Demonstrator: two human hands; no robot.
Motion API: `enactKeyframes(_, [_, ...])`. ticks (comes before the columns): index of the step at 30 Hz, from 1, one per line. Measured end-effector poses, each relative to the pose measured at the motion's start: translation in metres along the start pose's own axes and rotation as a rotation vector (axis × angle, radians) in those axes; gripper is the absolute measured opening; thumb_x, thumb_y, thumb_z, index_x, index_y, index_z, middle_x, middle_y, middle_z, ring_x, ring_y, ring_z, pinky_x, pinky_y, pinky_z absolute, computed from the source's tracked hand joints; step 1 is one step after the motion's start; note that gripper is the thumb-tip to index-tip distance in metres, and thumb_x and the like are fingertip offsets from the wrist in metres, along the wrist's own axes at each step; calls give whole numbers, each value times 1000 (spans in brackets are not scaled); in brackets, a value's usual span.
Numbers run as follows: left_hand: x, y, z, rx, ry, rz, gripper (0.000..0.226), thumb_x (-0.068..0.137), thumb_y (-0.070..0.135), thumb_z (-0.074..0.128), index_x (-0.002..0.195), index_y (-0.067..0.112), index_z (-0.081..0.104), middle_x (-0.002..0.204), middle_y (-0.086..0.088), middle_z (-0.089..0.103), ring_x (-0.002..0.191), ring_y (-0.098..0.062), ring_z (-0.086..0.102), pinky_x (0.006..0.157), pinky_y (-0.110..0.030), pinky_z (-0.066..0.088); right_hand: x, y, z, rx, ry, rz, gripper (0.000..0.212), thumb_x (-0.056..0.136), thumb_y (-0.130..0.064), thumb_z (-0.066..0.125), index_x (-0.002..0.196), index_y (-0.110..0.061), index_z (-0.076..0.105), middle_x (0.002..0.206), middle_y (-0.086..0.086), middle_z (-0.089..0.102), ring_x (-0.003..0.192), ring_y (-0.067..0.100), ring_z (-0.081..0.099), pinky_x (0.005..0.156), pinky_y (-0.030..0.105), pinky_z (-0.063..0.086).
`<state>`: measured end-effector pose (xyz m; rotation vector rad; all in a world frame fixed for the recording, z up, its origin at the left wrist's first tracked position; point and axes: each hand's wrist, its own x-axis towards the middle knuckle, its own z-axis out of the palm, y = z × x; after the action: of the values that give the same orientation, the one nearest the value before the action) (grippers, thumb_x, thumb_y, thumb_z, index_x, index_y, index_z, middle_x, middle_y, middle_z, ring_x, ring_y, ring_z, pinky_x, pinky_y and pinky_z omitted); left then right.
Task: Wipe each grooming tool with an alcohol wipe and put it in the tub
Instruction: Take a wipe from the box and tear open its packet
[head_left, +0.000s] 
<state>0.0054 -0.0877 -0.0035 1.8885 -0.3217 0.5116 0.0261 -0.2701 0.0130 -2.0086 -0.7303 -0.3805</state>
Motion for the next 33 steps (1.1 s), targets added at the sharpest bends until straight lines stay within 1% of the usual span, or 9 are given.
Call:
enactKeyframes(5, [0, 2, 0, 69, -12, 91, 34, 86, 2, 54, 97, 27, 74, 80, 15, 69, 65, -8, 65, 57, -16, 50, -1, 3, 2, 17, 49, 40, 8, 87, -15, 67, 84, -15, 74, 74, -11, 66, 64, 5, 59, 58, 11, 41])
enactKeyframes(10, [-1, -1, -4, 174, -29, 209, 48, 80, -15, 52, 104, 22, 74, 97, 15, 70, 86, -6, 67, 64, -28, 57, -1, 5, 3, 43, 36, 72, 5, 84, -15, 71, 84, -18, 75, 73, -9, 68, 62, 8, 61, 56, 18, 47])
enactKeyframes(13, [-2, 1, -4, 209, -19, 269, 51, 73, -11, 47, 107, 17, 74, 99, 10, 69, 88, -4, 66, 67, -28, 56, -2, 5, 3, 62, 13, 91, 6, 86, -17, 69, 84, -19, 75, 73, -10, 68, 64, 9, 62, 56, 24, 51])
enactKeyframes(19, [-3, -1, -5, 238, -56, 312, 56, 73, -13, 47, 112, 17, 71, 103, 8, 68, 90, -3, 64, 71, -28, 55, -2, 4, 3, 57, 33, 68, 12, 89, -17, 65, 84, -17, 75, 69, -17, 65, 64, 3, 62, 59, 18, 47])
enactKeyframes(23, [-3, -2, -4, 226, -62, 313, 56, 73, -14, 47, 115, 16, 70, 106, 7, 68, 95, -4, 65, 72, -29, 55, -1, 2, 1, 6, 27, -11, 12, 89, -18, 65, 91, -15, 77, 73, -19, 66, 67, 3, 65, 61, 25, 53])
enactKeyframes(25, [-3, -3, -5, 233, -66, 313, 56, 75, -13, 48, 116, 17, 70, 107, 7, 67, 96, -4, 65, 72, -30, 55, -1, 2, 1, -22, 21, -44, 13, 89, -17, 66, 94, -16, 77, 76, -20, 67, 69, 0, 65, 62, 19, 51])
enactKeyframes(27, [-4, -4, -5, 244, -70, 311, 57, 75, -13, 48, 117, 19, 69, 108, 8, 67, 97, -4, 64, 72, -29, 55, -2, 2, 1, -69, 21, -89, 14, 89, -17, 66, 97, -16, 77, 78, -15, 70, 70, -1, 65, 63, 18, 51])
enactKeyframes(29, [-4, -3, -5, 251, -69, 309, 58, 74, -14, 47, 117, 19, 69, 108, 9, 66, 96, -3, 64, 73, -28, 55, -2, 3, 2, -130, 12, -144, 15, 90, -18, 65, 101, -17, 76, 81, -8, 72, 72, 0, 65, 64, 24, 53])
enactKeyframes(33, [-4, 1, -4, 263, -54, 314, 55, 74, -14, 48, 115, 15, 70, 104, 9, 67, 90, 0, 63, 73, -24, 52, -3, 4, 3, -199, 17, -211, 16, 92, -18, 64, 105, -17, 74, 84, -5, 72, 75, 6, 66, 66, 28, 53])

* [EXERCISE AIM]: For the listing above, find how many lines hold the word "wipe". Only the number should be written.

* [SOLUTION]: 2